TRY IT
All of the data below needs to be set down again, exactly as shown.

AVAILABLE DATA
┄┄┄┄┄┄┄┄┄┄

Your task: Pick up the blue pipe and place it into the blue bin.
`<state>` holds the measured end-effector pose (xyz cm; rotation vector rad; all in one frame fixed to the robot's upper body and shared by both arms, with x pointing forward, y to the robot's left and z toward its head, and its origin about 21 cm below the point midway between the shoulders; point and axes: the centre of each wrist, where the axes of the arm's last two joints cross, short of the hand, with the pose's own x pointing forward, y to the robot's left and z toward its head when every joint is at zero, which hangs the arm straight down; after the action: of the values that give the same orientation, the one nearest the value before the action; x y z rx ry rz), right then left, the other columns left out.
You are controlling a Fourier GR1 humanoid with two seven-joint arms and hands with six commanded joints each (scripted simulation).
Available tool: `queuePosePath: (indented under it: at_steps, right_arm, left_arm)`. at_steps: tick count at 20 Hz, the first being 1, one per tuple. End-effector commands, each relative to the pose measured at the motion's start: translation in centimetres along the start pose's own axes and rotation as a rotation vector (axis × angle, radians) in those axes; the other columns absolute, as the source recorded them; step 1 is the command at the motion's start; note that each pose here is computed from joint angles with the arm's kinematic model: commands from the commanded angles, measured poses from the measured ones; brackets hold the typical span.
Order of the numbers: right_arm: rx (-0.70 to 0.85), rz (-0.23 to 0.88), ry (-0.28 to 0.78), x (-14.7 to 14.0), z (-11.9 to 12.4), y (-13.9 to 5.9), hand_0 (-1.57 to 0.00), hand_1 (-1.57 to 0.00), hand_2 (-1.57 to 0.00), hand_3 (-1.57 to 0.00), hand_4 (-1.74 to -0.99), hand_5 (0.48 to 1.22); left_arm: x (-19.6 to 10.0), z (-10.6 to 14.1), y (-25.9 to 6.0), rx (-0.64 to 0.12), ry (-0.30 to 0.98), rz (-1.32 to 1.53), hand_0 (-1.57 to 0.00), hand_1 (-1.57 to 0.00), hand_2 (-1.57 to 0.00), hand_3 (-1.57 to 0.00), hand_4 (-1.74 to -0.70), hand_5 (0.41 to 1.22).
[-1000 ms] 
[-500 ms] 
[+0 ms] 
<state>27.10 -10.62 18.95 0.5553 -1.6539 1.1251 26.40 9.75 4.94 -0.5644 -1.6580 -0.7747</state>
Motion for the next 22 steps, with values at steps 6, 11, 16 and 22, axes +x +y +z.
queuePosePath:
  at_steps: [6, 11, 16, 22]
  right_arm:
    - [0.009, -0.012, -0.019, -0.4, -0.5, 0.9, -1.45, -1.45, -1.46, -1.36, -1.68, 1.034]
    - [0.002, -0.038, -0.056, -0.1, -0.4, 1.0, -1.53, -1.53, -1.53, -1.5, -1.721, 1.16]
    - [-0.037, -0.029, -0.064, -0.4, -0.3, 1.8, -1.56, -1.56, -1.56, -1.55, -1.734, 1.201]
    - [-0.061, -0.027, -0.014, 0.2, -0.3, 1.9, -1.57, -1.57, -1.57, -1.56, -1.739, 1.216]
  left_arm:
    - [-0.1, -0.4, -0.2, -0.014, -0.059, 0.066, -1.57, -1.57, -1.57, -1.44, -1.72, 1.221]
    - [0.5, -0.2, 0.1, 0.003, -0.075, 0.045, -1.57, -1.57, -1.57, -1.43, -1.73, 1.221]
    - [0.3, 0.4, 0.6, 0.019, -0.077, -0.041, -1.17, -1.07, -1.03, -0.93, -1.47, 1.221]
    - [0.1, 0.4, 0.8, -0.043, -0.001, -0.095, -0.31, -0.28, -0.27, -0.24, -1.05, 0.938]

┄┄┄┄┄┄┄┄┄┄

EXERCISE RESPONSE
Your task: Pick up the blue pipe and place it into the blue bin.
`<state>` holds the measured end-effector pose (xyz cm; rotation vector rad; all in one frame fixed to the robot's upper body and shared by both arms, with x pointing forward, y to the robot's left and z toward its head, and its origin about 21 cm below the point midway between the shoulders; point and axes: the centre of each wrist, where the axes of the arm's last two joints cross, short of the hand, with the pose's own x pointing forward, y to the robot's left and z toward its head when every joint is at zero, which hangs the arm straight down; after the action: of the values that give the same orientation, the one nearest the value before the action; x y z rx ry rz), right then left, the other columns left out.
You are controlling a Fourier GR1 humanoid with two seven-joint arms and hands with six commanded joints each (scripted simulation).
Available tool: `queuePosePath: (indented under it: at_steps, right_arm, left_arm)`. at_steps: tick count at 20 Hz, the first being 1, one per tuple. End-effector commands, each relative to the pose measured at the motion's start: translation in centimetres along the start pose's own axes and rotation as a rotation vector (axis × angle, radians) in those axes; the other columns absolute, as the source recorded them; step 1 is the command at the motion's start; note that each pose here is computed from joint angles with the arm's kinematic model: commands from the commanded angles, measured poses from the measured ones; brackets hold the typical span.
Order of the numbers: right_arm: rx (-0.70 to 0.85), rz (-0.23 to 0.88), ry (-0.28 to 0.78), x (-14.7 to 14.0), z (-11.9 to 12.4), y (-13.9 to 5.9), hand_0 (-1.57 to 0.00), hand_1 (-1.57 to 0.00), hand_2 (-1.57 to 0.00), hand_3 (-1.57 to 0.00), hand_4 (-1.74 to -0.99), hand_5 (0.48 to 1.22); left_arm: x (-19.6 to 10.0), z (-10.6 to 14.1), y (-25.9 to 6.0), rx (-0.64 to 0.12), ry (-0.30 to 0.98), rz (-1.32 to 1.53), hand_0 (-1.57 to 0.00), hand_1 (-1.57 to 0.00), hand_2 (-1.57 to 0.00), hand_3 (-1.57 to 0.00), hand_4 (-1.74 to -0.70), hand_5 (0.41 to 1.22).
[-1000 ms] 
[-500 ms] 
[+0 ms] 
<state>27.10 -10.62 18.95 0.5553 -1.6539 1.1251 26.40 9.75 4.94 -0.5644 -1.6580 -0.7747</state>
Motion for the next 22 steps, with values at steps 6, 11, 16 and 22, axes +x +y +z.
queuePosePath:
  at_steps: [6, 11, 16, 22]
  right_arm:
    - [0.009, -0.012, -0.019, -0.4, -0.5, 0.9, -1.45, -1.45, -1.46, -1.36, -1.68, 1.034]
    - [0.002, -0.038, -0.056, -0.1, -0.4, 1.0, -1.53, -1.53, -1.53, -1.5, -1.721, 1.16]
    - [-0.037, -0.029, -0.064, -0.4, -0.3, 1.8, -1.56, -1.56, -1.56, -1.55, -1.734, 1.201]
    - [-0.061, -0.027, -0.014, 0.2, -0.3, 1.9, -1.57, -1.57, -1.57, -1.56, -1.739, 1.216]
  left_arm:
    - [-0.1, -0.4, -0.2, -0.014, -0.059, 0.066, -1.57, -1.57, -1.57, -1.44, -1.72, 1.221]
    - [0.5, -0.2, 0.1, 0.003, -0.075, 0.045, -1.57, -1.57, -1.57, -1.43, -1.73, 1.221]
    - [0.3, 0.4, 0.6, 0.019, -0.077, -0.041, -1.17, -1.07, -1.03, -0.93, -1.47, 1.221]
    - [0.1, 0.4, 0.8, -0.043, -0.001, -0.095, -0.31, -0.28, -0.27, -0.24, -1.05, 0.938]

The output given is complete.